February 25, 2025
Screenshot 2025-02-25 033008

A pipeline transporting oil from Iraq’s Kurdistan region to Turkiye is ready to reopen and continue exports, seemingly ending a two-year-long dispute over its closure.

According to Reuters news agency on Tuesday, Safeen Dizayee, foreign minister of Iraq’s semi-autonomous Kurdistan Regional Government (KRG), announced that the Iraq-Turkiye Pipeline (ITP) is set to resume its operations shortly.

Although the Kurdish official did not specify a time, Iraq’s oil minister Hayan Abdel-Ghani reportedly said it would resume next week.

“All arrangements that were set on the table have been agreed to, with the aim to prepare for re-exports. There shouldn’t be any hiccups. The legal aspects have been met, the technical aspects are in place”, Diyazee said. “The button just has to be pushed to increase production and then re-export”.

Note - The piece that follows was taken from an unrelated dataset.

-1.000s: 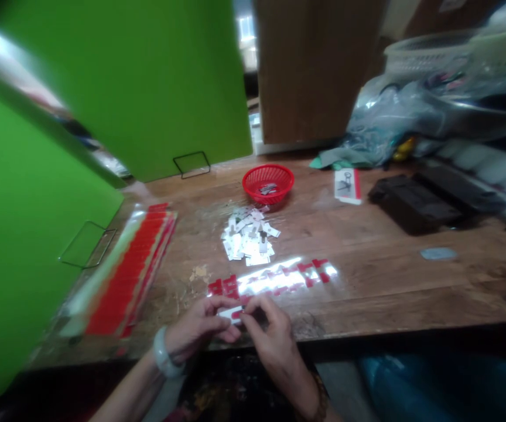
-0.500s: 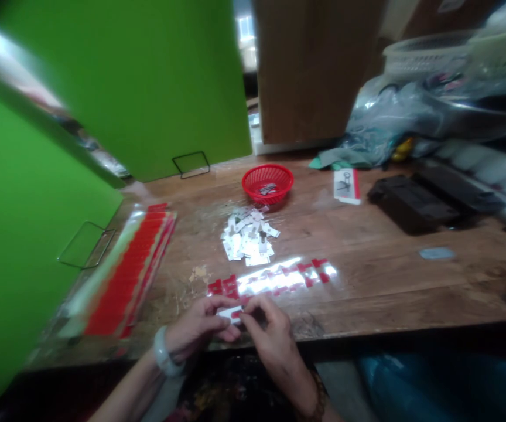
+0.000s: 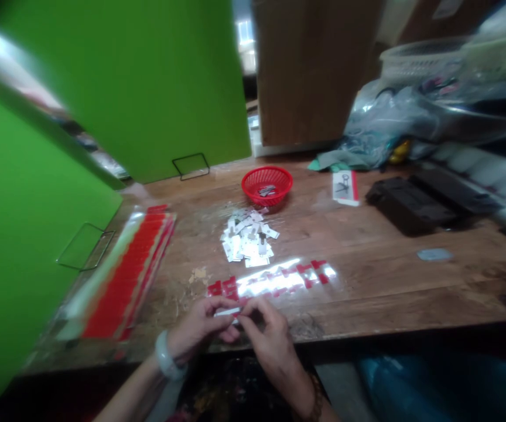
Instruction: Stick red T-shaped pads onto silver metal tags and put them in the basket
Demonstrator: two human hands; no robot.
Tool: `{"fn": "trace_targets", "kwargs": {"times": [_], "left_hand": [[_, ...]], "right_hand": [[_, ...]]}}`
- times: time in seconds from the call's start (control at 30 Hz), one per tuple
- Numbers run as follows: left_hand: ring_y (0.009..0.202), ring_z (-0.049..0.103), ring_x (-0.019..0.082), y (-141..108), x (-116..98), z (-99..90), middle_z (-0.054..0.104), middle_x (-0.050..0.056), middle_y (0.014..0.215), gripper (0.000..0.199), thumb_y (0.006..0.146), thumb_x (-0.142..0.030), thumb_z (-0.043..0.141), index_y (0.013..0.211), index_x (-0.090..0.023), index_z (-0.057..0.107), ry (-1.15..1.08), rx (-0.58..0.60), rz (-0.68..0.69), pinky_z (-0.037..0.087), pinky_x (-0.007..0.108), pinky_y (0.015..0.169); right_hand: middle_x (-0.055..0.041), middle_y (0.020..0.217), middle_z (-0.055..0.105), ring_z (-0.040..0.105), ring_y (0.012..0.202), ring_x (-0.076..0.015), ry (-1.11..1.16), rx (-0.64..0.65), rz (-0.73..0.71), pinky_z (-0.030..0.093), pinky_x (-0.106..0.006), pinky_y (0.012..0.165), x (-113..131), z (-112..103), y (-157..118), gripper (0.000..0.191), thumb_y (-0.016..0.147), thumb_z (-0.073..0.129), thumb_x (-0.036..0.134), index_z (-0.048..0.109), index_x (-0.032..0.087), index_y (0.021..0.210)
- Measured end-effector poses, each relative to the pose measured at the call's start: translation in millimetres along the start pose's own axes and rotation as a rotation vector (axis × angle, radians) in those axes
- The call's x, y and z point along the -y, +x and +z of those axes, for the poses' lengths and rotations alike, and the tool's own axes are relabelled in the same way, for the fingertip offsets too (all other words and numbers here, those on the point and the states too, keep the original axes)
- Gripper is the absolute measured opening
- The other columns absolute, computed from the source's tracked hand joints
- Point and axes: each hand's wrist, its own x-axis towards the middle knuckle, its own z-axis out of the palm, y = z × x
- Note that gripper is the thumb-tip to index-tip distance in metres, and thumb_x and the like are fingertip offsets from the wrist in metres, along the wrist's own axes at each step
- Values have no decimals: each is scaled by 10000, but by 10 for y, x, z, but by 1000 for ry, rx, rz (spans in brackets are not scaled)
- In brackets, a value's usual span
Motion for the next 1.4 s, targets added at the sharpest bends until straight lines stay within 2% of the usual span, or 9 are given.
{"fn": "trace_targets", "kwargs": {"times": [0.13,0.23,0.33,0.4,0.6,0.83,1.4], "left_hand": [[546,653,137,23,32,21,701,69,613,352,683,-259,703,958,-52,628,67,-76,72,522,236,579],[546,646,130,26,32,55,704,54,621,268,677,-211,677,906,-74,654,96,-168,153,519,231,583],[559,647,132,22,32,87,709,47,655,238,671,-202,663,880,-87,667,111,-225,227,524,239,595],[582,659,147,19,37,97,716,57,681,255,674,-221,660,891,-89,667,114,-225,229,531,257,611],[559,660,156,17,48,67,709,67,613,349,639,-270,710,917,-71,638,85,-190,187,524,255,601],[577,674,169,35,90,6,721,103,664,456,618,-319,750,959,-52,608,39,-126,108,532,265,596],[606,685,167,39,145,2,723,90,694,403,631,-270,758,957,-72,631,-11,-130,71,540,256,602]], "right_hand": [[12,737,580,536,707,-135,-15,6,-10,411,-226,666,32,7,-7,75,813,564,210,569,194,741],[7,748,584,539,726,-137,-18,-11,-24,408,-227,691,58,33,-13,92,816,545,182,576,194,730],[-14,838,571,542,817,-150,-31,-74,-49,402,-229,737,78,61,-15,104,792,565,166,579,189,691],[-19,861,557,540,843,-156,-35,-110,-51,400,-231,748,87,69,-13,106,783,573,171,577,186,678],[13,720,564,530,703,-138,14,-108,30,408,-232,680,99,74,1,96,812,531,206,548,191,718],[9,748,570,532,714,-143,-17,-71,66,416,-242,675,81,49,27,93,832,506,251,544,190,771],[6,689,554,521,637,-142,-108,-111,12,428,-243,603,38,101,63,79,799,489,196,541,199,739]]}}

The resumption of the pipeline’s operations potentially ends the two-year-long dispute over the mechanism, after the International Chamber of Commerce (ICC) ruled in favour of Iraq’s legal case that Iraqi state oil firm SOMO was the only party authorised to manage crude exports via the Turkish port of Ceyhan, and that the Turkish oil and pipeline firm BOTAS had violated a 1973 agreement by facilitating Kurdish oil exports.

Turkiye was then subsequently ordered to pay Iraq $1.5 billion in damages for unauthorised pipeline imports between 2014 and 2018, leading to Ankara shutting down the pipeline and its operations back in March 2023.

The issue was gradually resolved over the past year, with matters becoming clearer earlier this month when the Iraqi parliament approved a budget amendment which set the rate of oil transport and production costs in the Kurdistan region at $16 per barrel.

KRG foreign minister Dizayee hailed the reopening of the pipeline as an expected boost to the Kurdistan region’s economy and budget, stating that it “means Kurdistan will benefit from the federal budget and hopefully this will end the saga of salaries coming or not coming, received in dribs and drabs”.